分析當前這種“吃喝”無度,世風長期綿纏不去的因由。
一是人們的社會意識存在對吃喝的同情,這種同情特別存在于手握公權的領導干部心中,吃喝玩樂誰不向往,假如廢除了這吃喝,自己以后也會寸步難行。上級領導來了怎么辦?自己下去怎么辦?更重要的是想升遷時候,要送禮了怎么辦?因而,類似上述涉及“吃喝”的案件,要真正嚴查,起碼在官場意識中是存在很大分歧的。這些分歧,都會冠以:“為公辦事,搞活地方經濟”而堂皇開脫的。目前,就是因為這種意識的存在,以致于每年都要中紀委在春節前下發文件,規定不準單位濫發錢物和公款請客送禮。這種意識的存在,也以致于上級下發的“不準濫發錢物和公款請客送禮”的文件形同虛設!

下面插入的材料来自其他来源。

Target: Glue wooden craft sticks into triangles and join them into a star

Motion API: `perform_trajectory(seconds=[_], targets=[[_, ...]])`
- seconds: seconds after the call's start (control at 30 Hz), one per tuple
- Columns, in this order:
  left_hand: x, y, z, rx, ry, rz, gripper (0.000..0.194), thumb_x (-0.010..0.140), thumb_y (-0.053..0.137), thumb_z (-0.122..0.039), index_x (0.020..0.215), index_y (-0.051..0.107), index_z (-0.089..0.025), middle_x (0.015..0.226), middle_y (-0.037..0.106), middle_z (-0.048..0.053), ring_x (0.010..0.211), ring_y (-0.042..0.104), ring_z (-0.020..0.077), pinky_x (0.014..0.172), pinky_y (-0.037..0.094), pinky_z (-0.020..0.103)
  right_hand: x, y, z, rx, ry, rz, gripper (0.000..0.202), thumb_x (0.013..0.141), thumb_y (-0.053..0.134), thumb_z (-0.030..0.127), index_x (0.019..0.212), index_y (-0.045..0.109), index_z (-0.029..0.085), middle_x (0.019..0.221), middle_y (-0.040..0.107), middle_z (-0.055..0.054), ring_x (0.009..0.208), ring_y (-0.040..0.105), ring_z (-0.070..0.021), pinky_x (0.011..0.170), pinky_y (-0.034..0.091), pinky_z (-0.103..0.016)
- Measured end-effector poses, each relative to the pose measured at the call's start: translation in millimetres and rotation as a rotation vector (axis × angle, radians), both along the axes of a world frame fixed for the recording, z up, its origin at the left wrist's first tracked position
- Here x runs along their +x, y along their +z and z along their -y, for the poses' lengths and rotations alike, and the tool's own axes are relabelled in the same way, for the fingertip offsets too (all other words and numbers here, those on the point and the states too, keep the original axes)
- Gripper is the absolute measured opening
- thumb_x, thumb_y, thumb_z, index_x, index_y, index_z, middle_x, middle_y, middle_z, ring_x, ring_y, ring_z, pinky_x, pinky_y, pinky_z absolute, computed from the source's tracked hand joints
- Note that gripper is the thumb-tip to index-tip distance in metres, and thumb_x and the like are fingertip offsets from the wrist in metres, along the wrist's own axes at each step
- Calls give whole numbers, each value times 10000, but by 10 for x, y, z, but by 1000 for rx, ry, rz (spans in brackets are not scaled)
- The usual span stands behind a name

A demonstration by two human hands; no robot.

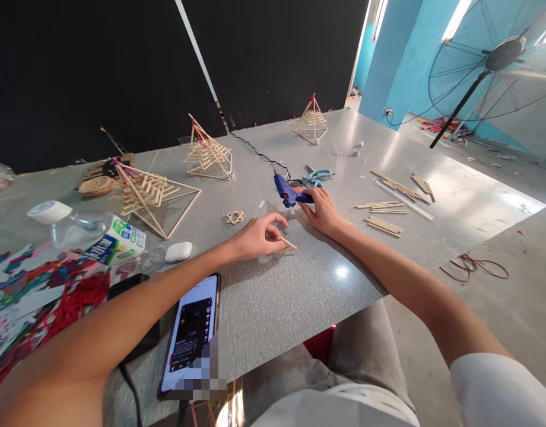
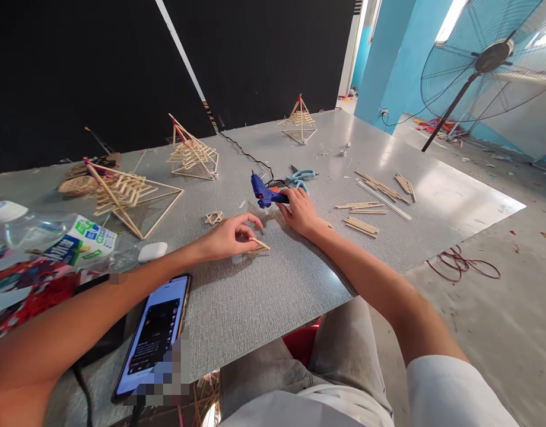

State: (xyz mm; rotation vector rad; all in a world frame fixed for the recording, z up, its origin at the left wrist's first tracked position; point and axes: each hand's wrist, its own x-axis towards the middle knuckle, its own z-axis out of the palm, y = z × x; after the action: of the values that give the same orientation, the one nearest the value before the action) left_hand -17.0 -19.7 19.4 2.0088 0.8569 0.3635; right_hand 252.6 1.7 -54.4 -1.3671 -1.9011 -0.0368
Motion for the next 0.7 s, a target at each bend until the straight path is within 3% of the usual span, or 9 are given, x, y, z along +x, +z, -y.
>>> perform_trajectory(seconds=[0.1, 0.2, 0.33, 0.47, 0.7], targets=[[-16, -21, -31, 54, 44, 16, 362, 748, 714, -414, 1014, 564, -220, 699, 665, -32, 620, 519, 148, 623, 384, 296, -2, -3, 1, -5, -12, 48, 345, 1094, 607, 383, 1354, 691, 172, 1277, 777, -200, 1215, 656, -383, 1090, 550, -546], [-22, -73, -86, 67, 83, 4, 339, 754, 703, -436, 980, 604, -204, 627, 597, -44, 584, 460, 136, 600, 340, 283, -5, -11, 2, -16, -17, 76, 329, 1090, 623, 360, 1357, 692, 182, 1277, 777, -186, 1224, 649, -377, 1088, 545, -542], [11, -104, -128, -86, 112, -42, 514, 794, 704, -546, 1098, 722, -132, 611, 582, -27, 570, 420, 138, 586, 293, 280, -4, -17, 1, -13, 0, 69, 300, 1091, 635, 345, 1345, 690, 194, 1273, 776, -174, 1225, 641, -367, 1084, 537, -541], [69, -75, -105, -234, 96, 64, 671, 802, 756, -610, 1203, 758, -73, 646, 559, -26, 613, 443, 137, 602, 284, 272, 4, -7, 7, -17, 22, 64, 234, 1077, 680, 331, 1276, 707, 210, 1238, 778, -153, 1200, 645, -351, 1076, 536, -519], [84, -149, -117, -290, 183, 186, 556, 819, 749, -628, 1012, 769, -106, 682, 515, -23, 600, 377, 106, 585, 241, 266, 14, 4, 18, -47, 56, 69, 181, 1018, 785, 315, 1157, 715, 222, 1169, 781, -125, 1159, 657, -336, 1035, 534, -488]])
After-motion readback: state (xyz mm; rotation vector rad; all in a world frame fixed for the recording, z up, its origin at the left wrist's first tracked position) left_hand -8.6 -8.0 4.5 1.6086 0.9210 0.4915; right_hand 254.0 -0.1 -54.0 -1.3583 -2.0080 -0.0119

二是“吃喝不犯法”,致使一些當權者鉆了法律的空子,利用“吃喝”去藏污納垢。改革開放后,不少部門單位都取消了原有限制吃喝的規定,以致個別當權者“吃喝”的貪心不斷膨漲。這些貪心膨漲者的眼睛都很靈,他們發現自己的主管部門和組織部門,都沒有一條對“吃喝”犯規了就撤職的法規制度。如果組織部門或主管部門有個法規或制度規定吃喝的度量,超標了就撤職的話,這些官們也許不會象現在這么放肆。這些貪心膨漲者也知道,我們的刑法還沒有修訂,并沒有增加一條“大吃大喝罪”,要是那一天,刑法真的修訂了,凡是吃喝超出部門規定多少多少,就以大吃大喝罪定論的話。“吃喝”黑洞也就自然消失了,檢察機關在查辦到類似案件時,也不至于再出現上述的尷尬了。
為真正防止“吃喝”黑洞再滋生污穢,建議黨政部門下決心參照一些國外經驗,看看國外是如何限制公款吃喝的?從《世界博覽》中筆者發現,“印度沒有公款吃喝的概念”,印度除了極少部分外事場合會有政府出面宴請外,印度總體上沒有公款吃喝的概念,當官的不能用公款報銷吃喝。還有,“歐洲,媒體對公款盯得很緊”,歐洲政府官員在吃喝方面,公私分明,政府對吃喝監管很嚴格。濫用公款吃喝,一旦被媒體披露就會成為社會大丑聞,不少官員因為濫用公款被媒體披露后而辭職。歐洲人不流行公款吃喝另外一個原因是歐洲文化背景,歐洲人吃飯簡單,中午一份水果或一份沙拉就可以了。另有“日本民間密切監督政府的公款使用”。1994年起,日本各地陸續建立起民間行政觀察員制度,民眾自發成立“全國公民權利代言人會議”,對政府行為進行行之有效的監督,向政府提意見,要求政務、財務公開。因此,日本政府官員不敢隨便公款吃喝。
政府及時真正完善公款管理法規,才能煞住公款“吃喝”。